■ TASK DESCRIPTION: An exact copy of all the data is required, with pictures left out.

■ DATA SEGMENT:
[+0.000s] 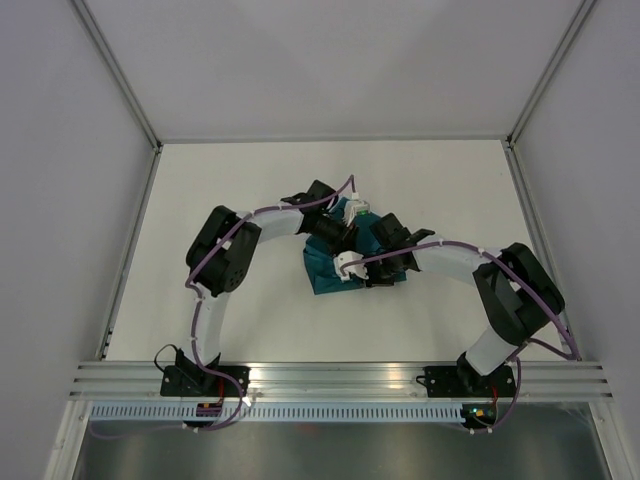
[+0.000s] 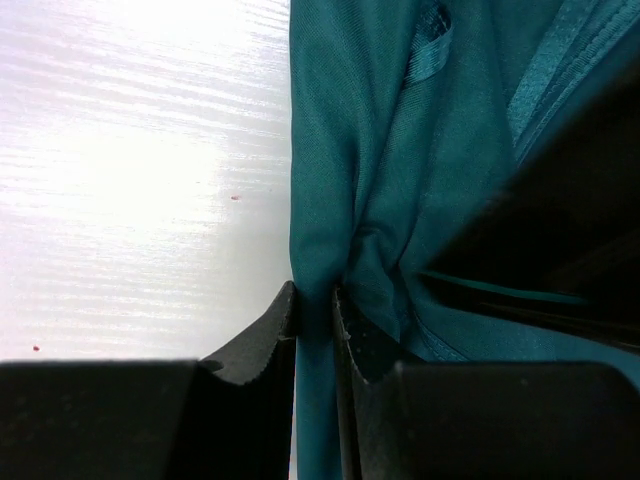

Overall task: Fold the napkin, place the utensils inside, and roll it up
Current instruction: Roll the napkin with the utensil

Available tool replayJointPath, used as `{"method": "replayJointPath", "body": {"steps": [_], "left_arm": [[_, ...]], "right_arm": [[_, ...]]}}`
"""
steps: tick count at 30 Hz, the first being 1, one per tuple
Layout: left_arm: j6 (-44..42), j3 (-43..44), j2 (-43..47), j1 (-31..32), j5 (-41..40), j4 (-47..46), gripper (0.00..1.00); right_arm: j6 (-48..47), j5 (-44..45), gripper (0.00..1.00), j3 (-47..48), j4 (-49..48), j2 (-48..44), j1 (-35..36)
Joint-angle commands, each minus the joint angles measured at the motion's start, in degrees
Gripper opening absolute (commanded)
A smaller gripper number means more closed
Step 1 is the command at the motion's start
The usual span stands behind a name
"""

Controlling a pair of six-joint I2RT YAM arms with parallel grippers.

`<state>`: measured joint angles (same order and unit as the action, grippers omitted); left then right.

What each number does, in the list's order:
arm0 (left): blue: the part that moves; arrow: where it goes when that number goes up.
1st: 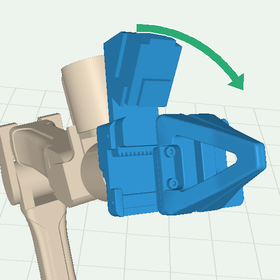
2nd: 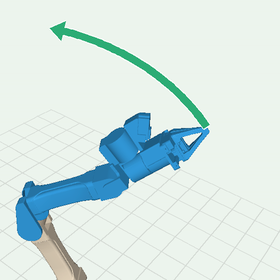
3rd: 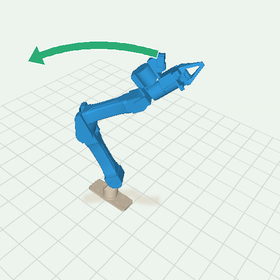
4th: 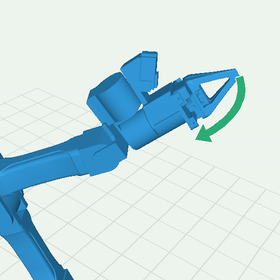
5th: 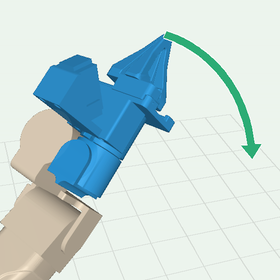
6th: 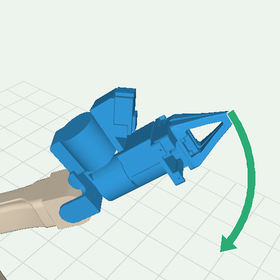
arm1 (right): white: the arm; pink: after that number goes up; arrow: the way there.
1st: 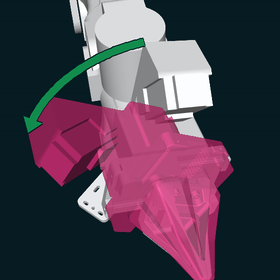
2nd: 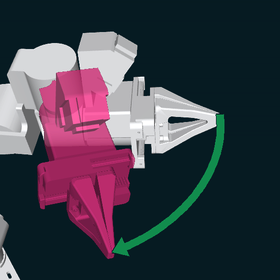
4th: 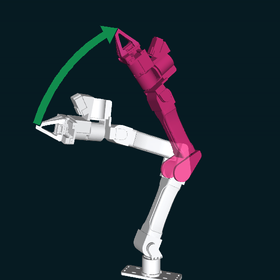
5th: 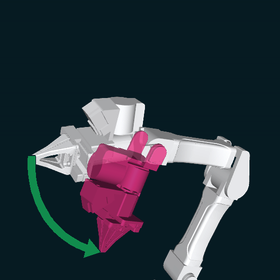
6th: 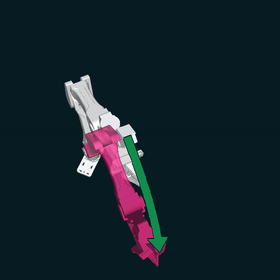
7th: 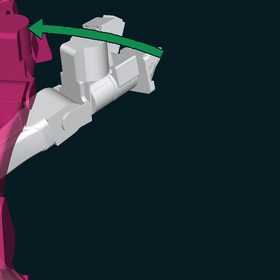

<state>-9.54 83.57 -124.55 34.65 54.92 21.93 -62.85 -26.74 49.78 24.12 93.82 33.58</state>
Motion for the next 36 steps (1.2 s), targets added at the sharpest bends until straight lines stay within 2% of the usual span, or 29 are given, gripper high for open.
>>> {"method": "replayJointPath", "body": {"steps": [1,6,10,15,17,21,25,29,32,36], "left_arm": [[7.51,-3.13,6.85,-2.48,-9.02,-12.59,0.35],[14.63,-9.98,12.74,-5.47,-19.47,-21.57,0.35],[20.25,-16.93,19.77,-7.84,-35.28,-31.05,0.34],[24.74,-27.81,33.04,-8.29,-50.66,-42.46,0.38],[25.01,-31.0,38.73,-8.2,-54.46,-45.12,0.39],[19.23,-38.9,46.65,-5.92,-61.49,-50.84,0.4],[9.82,-44.62,51.94,2.4,-69.13,-55.92,0.4],[-0.28,-51.13,55.2,11.03,-76.43,-64.89,0.51],[-2.58,-55.52,57.48,15.7,-78.9,-69.81,0.57],[-5.39,-58.43,58.37,20.18,-78.39,-68.61,0.56]], "right_arm": [[-2.45,-3.31,0.15,1.37,11.12,4.26,-0.27],[-4.38,-6.21,0.14,6.81,18.67,8.65,-2.11],[-7.11,-9.03,0.14,12.87,28.58,13.22,-3.7],[-10.01,-10.96,0.15,22.1,36.87,21.04,-5.72],[-10.28,-11.05,0.15,25.62,40.03,24.46,-6.16],[-9.75,-10.7,0.15,31.77,45.13,30.53,-6.34],[-10.19,-11.84,0.15,38.8,51.89,36.77,-6.86],[-9.4,-12.28,0.15,44.25,54.27,41.52,-7.56],[-8.7,-12.54,0.15,46.89,55.59,44.15,-7.74],[-7.73,-12.54,0.15,49.09,56.3,46.1,-7.83]]}}
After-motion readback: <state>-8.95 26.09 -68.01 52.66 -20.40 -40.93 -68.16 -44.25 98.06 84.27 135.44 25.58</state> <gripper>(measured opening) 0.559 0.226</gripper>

■ EXERCISE SOLUTION:
[+0.000s] 
[+0.000s] 

Overall task: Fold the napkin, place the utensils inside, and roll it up
Current instruction: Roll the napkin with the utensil

Available tool replayJointPath, used as `{"method": "replayJointPath", "body": {"steps": [_], "left_arm": [[_, ...]], "right_arm": [[_, ...]]}}`
"""
steps: tick count at 30 Hz, the first being 1, one per tuple
Layout: left_arm: j6 (-44..42), j3 (-43..44), j2 (-43..47), j1 (-31..32), j5 (-41..40), j4 (-47..46), gripper (0.00..1.00); right_arm: j6 (-48..47), j5 (-44..45), gripper (0.00..1.00), j3 (-47..48), j4 (-49..48), j2 (-48..44), j1 (-35..36)
Joint-angle commands, each minus the joint angles measured at the motion's start, in degrees
Gripper opening absolute (commanded)
A smaller gripper number means more closed
Step 1 is the command at the motion's start
The usual span stands behind a name
"""

Controlling a pair of six-joint I2RT YAM arms with parallel grippers.

`<state>`: measured joint angles (same order and unit as the action, grippers omitted); left then right.

What each number does, in the list's order:
arm0 (left): blue: the part that moves; arrow: where it goes when that number goes up.
1st: 
2nd: 
3rd: 
4th: 
5th: 
6th: 
arm1 (right): white: the arm; pink: after that number goes up; arrow: the way there.
1st: 
2nd: 
4th: 
5th: 
6th: 
7th: 

<state>-9.54 83.57 -124.55 34.65 54.92 21.93 -62.85 -26.74 49.78 24.12 93.82 33.58</state>
Motion for the next 36 steps (1.2 s), targets added at the sharpest bends until straight lines stay within 2% of the usual span, or 29 are given, gripper high for open.
>>> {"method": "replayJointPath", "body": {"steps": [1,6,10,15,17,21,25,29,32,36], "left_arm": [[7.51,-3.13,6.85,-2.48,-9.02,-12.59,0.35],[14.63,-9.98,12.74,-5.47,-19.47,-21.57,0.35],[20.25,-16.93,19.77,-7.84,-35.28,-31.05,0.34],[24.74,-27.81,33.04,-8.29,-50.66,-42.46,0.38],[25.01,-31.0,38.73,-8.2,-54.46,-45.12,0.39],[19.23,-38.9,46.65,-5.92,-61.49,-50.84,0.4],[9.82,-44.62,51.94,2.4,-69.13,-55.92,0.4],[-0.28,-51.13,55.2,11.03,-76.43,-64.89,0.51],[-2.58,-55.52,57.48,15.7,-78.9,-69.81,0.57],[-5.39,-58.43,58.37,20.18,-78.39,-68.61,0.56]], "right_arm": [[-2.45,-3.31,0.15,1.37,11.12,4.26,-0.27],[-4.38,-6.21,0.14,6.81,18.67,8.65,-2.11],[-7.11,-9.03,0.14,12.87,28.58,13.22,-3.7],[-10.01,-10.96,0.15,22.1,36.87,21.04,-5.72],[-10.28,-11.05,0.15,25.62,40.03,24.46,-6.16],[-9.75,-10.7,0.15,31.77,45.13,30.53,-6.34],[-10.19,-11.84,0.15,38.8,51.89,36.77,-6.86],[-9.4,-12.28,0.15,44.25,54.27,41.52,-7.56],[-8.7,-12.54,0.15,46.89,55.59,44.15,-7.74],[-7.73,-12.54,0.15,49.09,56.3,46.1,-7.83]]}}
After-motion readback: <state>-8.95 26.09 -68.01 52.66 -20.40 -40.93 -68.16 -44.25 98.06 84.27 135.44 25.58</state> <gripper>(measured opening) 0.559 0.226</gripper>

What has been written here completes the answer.